TO DO:
Exactly as they appear, reproduce the lines from the one holding "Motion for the" through the last line of the material below.

☆ ☆ ☆ ☆ ☆ ☆ ☆

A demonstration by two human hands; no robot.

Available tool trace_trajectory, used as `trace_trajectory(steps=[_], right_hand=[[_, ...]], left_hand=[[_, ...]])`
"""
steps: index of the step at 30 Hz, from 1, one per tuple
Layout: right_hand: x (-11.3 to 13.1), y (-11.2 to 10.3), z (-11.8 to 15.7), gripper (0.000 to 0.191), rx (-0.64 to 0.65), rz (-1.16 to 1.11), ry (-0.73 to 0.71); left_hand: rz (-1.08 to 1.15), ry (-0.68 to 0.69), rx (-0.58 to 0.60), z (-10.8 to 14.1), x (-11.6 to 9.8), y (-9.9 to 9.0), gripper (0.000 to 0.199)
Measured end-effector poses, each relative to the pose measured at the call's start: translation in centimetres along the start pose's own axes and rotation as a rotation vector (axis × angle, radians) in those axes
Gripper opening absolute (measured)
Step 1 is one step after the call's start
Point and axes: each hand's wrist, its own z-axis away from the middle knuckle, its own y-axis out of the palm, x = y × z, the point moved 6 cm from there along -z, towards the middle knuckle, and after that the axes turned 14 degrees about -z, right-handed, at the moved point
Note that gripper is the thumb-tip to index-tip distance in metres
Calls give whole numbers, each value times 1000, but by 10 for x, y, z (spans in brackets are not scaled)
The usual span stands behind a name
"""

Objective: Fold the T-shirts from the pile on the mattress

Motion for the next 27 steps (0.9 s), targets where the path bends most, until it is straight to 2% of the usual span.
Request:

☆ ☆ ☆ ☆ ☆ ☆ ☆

OUTPUT FOR THIS EXERCISE:
Motion for the next 27 steps (0.9 s), targets where the path bends most, until it is straight to 2% of the usual span.
Request:

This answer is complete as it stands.